*What to produce:* Using "person" as the search string, find the matching lines below and copy them.

*Information provided:*
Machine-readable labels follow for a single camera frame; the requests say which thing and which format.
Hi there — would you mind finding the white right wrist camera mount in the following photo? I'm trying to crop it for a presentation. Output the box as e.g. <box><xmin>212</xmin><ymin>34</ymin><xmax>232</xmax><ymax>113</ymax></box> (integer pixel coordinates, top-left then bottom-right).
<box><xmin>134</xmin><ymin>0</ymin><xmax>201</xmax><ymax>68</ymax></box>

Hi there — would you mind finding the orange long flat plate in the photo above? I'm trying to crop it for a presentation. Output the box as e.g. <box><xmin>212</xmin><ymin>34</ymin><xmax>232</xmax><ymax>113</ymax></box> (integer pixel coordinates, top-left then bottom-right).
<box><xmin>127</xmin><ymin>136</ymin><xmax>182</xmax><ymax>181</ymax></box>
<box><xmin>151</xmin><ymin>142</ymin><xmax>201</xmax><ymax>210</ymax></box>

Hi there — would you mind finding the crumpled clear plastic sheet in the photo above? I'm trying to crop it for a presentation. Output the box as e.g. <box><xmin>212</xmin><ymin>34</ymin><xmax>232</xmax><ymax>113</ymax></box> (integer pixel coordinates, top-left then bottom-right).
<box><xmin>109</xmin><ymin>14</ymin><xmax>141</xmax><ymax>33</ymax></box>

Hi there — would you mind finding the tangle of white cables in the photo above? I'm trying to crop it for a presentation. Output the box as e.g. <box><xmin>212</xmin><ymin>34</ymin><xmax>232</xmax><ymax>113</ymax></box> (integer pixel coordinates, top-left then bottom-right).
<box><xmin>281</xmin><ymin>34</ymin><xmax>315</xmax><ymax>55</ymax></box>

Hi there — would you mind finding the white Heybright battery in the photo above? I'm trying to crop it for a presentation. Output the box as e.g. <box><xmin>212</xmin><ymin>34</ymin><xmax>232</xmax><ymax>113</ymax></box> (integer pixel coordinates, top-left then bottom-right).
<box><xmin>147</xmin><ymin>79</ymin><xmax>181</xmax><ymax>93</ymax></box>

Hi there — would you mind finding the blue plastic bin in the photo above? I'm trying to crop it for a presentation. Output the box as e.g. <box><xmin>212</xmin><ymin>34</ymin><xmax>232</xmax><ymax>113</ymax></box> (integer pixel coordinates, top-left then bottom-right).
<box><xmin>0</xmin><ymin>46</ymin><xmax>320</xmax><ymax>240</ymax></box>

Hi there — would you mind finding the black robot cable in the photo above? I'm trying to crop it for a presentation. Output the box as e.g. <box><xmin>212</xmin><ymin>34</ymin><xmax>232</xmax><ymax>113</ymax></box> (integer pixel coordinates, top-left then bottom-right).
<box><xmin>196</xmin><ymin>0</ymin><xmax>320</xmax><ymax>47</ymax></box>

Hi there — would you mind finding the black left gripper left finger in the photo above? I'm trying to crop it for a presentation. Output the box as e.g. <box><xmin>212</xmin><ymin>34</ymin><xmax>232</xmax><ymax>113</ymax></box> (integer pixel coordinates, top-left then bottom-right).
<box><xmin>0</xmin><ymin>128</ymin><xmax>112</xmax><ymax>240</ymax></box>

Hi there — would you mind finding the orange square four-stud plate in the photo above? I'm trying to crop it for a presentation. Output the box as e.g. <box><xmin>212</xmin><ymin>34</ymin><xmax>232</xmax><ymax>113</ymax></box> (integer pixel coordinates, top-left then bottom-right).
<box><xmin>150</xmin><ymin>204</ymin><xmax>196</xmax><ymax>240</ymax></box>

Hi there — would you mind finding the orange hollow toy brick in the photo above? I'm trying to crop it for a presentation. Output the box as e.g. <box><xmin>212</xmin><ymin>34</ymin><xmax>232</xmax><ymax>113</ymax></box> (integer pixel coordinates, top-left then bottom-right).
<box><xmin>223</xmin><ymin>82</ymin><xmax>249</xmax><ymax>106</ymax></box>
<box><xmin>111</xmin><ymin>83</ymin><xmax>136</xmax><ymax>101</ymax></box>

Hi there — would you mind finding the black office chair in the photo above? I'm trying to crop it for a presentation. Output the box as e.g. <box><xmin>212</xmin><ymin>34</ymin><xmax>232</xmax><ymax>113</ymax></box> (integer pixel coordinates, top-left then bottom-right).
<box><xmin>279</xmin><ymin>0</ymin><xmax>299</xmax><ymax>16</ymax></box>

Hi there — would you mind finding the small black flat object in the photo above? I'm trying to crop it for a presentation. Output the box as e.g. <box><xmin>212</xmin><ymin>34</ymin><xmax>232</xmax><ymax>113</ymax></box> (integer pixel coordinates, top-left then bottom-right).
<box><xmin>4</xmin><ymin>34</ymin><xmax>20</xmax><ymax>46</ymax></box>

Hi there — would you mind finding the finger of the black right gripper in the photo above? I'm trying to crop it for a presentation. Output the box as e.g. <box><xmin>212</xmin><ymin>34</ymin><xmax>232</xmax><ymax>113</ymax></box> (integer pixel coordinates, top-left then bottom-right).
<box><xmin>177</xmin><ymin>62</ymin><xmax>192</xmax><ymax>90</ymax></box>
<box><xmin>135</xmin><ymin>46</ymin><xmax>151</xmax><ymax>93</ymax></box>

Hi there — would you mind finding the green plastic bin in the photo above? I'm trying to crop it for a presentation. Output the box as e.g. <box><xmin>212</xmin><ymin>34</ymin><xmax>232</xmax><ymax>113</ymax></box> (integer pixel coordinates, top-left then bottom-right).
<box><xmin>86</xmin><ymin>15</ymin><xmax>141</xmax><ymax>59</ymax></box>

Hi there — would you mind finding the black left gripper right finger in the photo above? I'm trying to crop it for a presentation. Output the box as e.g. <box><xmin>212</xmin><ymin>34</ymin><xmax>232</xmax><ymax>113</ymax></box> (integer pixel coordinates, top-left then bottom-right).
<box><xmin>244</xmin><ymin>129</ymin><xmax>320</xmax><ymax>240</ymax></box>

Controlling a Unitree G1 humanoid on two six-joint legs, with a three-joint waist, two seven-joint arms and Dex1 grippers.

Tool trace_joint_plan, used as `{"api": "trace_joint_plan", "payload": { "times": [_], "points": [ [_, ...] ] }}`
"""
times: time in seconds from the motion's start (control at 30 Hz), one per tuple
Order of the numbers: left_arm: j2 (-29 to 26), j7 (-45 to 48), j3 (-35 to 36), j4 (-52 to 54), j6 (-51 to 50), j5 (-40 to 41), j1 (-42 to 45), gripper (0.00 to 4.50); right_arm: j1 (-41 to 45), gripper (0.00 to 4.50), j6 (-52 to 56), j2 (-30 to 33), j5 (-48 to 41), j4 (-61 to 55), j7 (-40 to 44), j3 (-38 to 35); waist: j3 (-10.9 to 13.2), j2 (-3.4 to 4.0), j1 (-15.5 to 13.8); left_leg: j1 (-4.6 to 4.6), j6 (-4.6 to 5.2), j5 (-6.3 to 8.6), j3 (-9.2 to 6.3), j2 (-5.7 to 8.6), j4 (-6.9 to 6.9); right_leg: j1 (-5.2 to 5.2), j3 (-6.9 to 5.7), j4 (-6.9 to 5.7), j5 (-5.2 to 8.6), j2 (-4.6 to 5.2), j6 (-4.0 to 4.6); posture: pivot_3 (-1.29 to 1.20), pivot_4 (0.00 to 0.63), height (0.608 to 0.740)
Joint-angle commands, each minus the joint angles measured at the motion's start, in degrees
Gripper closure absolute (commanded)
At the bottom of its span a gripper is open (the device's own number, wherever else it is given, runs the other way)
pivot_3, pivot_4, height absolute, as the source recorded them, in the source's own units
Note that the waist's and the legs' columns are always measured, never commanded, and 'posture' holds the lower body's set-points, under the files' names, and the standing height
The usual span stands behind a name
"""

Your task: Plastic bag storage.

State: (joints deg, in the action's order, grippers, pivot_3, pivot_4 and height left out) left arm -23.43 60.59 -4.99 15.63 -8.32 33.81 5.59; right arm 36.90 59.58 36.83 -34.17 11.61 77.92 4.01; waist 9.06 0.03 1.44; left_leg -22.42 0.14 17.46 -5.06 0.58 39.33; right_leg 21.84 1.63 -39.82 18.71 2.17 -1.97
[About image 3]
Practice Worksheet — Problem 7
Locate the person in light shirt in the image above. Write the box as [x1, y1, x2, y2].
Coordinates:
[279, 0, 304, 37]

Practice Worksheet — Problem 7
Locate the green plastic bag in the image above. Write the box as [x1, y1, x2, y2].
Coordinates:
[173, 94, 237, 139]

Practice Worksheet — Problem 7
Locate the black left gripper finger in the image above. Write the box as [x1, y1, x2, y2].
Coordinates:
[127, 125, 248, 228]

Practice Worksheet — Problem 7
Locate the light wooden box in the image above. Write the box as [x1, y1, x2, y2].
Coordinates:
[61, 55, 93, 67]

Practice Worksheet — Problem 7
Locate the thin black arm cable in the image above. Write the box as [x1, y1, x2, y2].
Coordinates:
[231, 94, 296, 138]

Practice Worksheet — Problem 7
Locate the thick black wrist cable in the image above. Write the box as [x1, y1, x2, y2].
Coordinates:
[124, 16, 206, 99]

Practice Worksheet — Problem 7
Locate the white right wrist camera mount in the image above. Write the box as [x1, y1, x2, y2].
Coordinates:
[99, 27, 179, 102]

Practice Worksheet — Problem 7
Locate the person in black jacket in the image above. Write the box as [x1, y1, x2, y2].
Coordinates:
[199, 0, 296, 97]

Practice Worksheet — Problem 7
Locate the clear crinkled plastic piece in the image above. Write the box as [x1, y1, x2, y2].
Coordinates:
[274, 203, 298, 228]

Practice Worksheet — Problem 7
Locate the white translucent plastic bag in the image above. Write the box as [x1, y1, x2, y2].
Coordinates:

*Written answer:*
Locate the person in light shirt in the image above. Write the box as [x1, y1, x2, y2].
Locate the person in black jacket in the image above. Write the box as [x1, y1, x2, y2].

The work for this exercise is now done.